/ds_health_hm_segmentation

This is a homework for the data science meets Health Sciences class, to perform multi-organ segmentation using CNNs

Homework: Automatic segmentation of left atrium from MRI images

Introduction

In this homework we will solve another interesting health related problem using deep learning. The objective is to build a model that can automatically segment the prostate and the prostate peripheral zone (PZ) from MRI images in 3D.

The dataset was obtained from MedicalDecathlon.

The dataset only contains 20 MRIs of the heart, and 10 images for testing. The objective of the challenge is to segment the left atrium from the MRI images. The images are in the NIfTI format.

Example image from the dataset are shown below:

Example images

Specific objectives for this homework are to:

  1. Apply what we have learned about CNNs to solve a segmentation problem.
  2. Continue using TensorBoard to visualize the training process.
  3. Obtain experience on solving problems using deep learning from real data in 3D.

Submission

  • report.md: A full description of your project.
  • main.py or main.ipynb: A python script that will run your project.
  • analizedata.py or ipynb: A file used to analyze your data
  • mydataset.py: A custom torch dataset that will load your data.
  • mymodell.py: A python script that will contain your model or models tested.
  • training.py: A python script that will train your model.

Visualize the data (10 pts)

In your analizedata file make a cell or cells that displays four example cases from the training set.

Each figure should have the following information:

  • The T2 image with the segmentation overlayed, displaying the middle slice of the dimension with the lowest resolution.

Dataset and preprocessing (10 pts)

Create a PyTorch dataset mydataset.py that loads the data.

Inside your constructor you should receive at least the input_folder and the transform to apply to each of the samples.
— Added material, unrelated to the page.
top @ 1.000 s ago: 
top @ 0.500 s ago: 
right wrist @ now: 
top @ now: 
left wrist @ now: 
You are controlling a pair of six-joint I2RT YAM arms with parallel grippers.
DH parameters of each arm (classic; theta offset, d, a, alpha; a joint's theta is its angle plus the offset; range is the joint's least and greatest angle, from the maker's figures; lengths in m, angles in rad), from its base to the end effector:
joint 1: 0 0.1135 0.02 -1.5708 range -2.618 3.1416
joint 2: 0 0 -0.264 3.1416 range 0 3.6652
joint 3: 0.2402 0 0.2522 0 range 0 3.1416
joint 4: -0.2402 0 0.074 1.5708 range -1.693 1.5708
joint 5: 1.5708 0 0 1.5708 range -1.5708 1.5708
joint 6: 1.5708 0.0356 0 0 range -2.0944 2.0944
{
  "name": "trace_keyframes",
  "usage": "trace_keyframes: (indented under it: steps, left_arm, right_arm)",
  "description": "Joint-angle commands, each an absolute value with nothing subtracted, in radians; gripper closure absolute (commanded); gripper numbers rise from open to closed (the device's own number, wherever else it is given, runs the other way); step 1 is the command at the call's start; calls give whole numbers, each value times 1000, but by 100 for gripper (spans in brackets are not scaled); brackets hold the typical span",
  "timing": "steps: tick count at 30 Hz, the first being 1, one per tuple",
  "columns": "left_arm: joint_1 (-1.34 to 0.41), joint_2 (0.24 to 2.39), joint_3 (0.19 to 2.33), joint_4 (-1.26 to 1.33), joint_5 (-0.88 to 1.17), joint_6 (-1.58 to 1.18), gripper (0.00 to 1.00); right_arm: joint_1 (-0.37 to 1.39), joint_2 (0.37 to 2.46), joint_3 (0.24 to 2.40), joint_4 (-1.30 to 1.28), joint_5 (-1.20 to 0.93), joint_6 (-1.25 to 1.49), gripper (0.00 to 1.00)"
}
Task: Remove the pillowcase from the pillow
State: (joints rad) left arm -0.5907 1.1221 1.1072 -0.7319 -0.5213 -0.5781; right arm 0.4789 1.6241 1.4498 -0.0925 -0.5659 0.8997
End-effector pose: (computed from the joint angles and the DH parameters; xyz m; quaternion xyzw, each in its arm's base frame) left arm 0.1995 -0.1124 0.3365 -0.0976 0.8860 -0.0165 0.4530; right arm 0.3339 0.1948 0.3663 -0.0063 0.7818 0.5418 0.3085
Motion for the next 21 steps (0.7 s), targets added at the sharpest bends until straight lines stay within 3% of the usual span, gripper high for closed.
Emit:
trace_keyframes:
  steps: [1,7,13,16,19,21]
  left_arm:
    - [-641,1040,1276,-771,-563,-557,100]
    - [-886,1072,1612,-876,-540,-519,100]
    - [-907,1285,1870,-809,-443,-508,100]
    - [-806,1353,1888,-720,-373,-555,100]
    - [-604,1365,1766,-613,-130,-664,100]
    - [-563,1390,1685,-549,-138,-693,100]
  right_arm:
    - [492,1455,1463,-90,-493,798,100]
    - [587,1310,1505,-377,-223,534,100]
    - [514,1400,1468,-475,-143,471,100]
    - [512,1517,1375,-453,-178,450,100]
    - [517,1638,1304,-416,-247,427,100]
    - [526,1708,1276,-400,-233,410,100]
Please design a method that splits the data into training and validation sets and describe it in your README file.

Please describe your approach for reading the data and preprocessing it.
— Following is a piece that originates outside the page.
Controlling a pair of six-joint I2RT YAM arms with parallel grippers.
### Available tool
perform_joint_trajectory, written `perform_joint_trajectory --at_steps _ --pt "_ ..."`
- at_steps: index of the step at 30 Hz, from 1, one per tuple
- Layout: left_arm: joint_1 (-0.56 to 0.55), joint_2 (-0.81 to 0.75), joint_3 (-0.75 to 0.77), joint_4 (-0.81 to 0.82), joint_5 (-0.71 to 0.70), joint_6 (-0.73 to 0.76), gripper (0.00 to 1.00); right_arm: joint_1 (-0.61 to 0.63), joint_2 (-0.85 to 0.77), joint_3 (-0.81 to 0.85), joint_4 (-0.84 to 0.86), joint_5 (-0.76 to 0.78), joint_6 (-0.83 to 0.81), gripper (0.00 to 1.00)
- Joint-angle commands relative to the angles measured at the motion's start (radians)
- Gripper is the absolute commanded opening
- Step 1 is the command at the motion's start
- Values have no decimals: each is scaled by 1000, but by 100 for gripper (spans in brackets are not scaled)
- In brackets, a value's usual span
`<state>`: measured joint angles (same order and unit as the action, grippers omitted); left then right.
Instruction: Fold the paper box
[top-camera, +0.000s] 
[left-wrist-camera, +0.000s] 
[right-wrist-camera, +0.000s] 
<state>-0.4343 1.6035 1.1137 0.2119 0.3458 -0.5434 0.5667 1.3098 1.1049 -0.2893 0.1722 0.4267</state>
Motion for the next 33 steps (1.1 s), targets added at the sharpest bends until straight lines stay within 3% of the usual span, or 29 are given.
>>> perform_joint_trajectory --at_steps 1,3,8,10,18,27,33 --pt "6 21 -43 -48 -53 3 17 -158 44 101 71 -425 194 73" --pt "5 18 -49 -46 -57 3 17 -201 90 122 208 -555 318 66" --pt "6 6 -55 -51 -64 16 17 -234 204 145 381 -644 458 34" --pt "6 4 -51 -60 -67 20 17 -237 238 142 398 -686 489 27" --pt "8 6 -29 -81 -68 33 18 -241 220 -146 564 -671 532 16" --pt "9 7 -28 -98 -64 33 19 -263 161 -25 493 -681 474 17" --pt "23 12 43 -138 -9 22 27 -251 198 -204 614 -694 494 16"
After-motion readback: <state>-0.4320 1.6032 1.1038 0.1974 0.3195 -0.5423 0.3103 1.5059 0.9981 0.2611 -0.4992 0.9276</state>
How are you predicting the segmentation?

Suggested transformations:

  • Resize the images to same isospacing
  • Crop the images from the center to a predefined size (e.g. 256x256x256)
  • Normalize the images to have zero mean and unit variance (this most be done considering the mean and std of the whole training set)

Tip 1: we only have 20 MRI images for training, so you should use a very small validation set.

Model design (10 pts)

The suggested model to implement is a version of the 3D U-Net.
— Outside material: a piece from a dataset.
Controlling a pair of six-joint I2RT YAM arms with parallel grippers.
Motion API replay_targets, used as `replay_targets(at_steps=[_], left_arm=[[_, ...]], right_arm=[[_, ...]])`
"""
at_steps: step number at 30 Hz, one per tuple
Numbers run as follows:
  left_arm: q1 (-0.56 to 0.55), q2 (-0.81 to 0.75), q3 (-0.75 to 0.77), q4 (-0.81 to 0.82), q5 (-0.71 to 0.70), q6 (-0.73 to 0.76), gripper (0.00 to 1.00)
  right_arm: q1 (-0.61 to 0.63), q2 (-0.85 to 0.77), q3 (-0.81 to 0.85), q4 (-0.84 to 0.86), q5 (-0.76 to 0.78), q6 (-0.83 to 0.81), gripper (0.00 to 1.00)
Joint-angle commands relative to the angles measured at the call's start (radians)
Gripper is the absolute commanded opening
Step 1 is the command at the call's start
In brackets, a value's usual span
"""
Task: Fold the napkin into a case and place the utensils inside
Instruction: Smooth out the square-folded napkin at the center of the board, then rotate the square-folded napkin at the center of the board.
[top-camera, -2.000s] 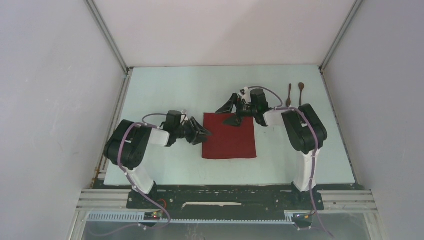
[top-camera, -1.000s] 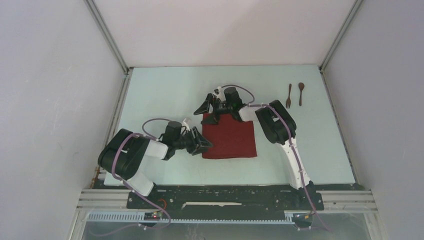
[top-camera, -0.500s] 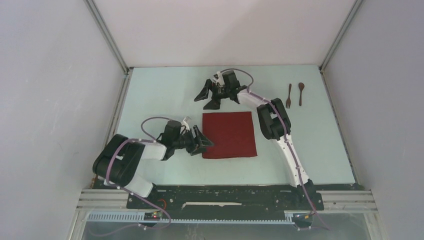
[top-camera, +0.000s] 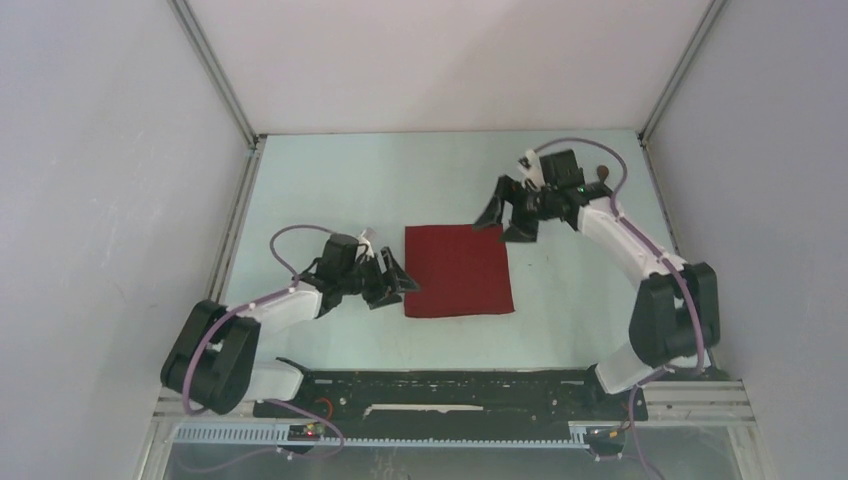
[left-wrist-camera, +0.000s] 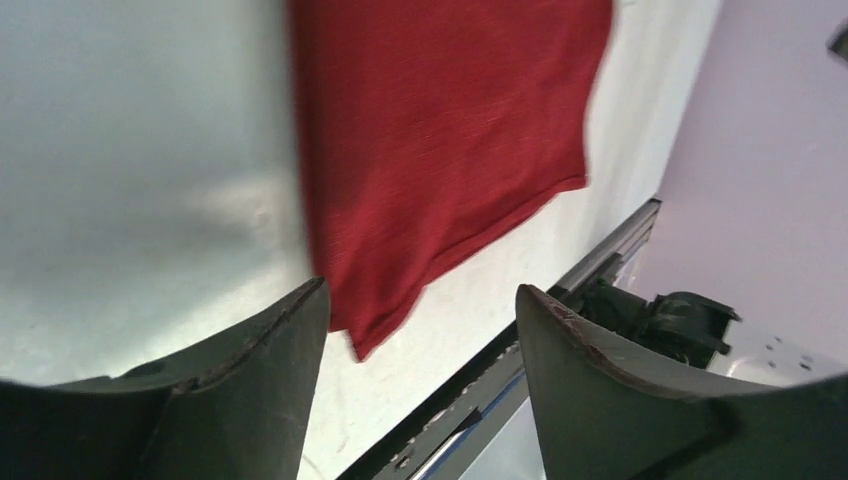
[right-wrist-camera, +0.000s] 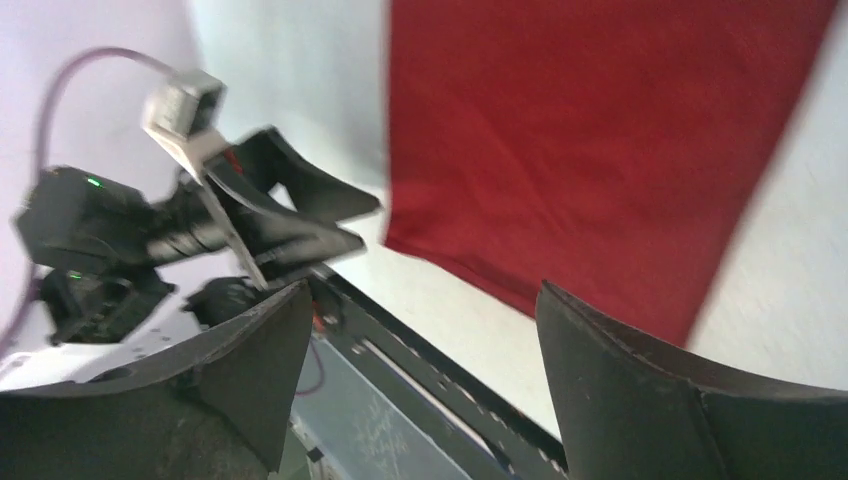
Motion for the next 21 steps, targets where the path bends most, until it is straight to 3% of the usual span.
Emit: replay_targets(at_steps=[1,5,12,16,21], left_arm=[[0.004,0.089,-0.067,0.049,-0.008,-0.006,0.69],[-0.003,0.173,-0.102,0.135,0.0,-0.034,0.57],[-0.053,0.337,-0.161,0.395,0.07,-0.175,0.39],[-0.081,0.358,-0.201,0.464,0.068,-0.23,0.36],[-0.162,0.319,-0.224,0.488,0.061,-0.314,0.37]], right_arm=[[-0.012,-0.123,-0.191,-0.15,0.192,-0.078,0.88],[-0.033,-0.208,-0.323,-0.168,0.212,-0.05,0.79],[-0.071,-0.196,-0.457,-0.109,0.232,-0.049,0.55],[-0.093,-0.175,-0.486,-0.076,0.221,-0.055,0.48],[-0.135,-0.151,-0.503,-0.031,0.194,-0.066,0.49]])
But you are free to use any other model that you think is appropriate for this problem. Please describe with words your proposed model architecture. Feel free to include an image of the proposed architecture (from tensorboard or any other tool).

Suggested architecture components:

  • 3D convolutional layers
  • 3D max pooling layers
  • 3D upsampling layers
  • 3D batch normalization layers
  • 3D residual blocks

Model training and tensorboard (10 pts)

Create a train.py script that will train your model.

The suggested loss function for this segmentation problems is the Sørensen–Dice coefficient, it can be implemented using the torchmetrics library or manually.

In you training script you should:

  • Iterate by a number of epochs and batches, and evaluate the model on the validation set at the end of each epoch.
  • Create a tensorboard writer and save the following information for each epoch:
    • Training loss
    • Validation loss
    • A sample of the validation images (2) and the predicted segmentations.
    • Additionally, save the model graph for the first epoch
  • Keep track of the model with the lowest validation loss and save it to disk.

Model integration (10 pts)

Create a main.py file or notebook that will have the general structure of a PyTorch project. Here you will call your dataset, data loader, model, and training script.

Here you can also include the transformations that you will apply to the data.

Describe results (10 pts)

Describe the results of your model. Include the following information:

  • What is the best validation loss you got?
  • Show screenshots of your results from tensorboard.
  • Include a screenshot of the graph and the images. And discuss your results.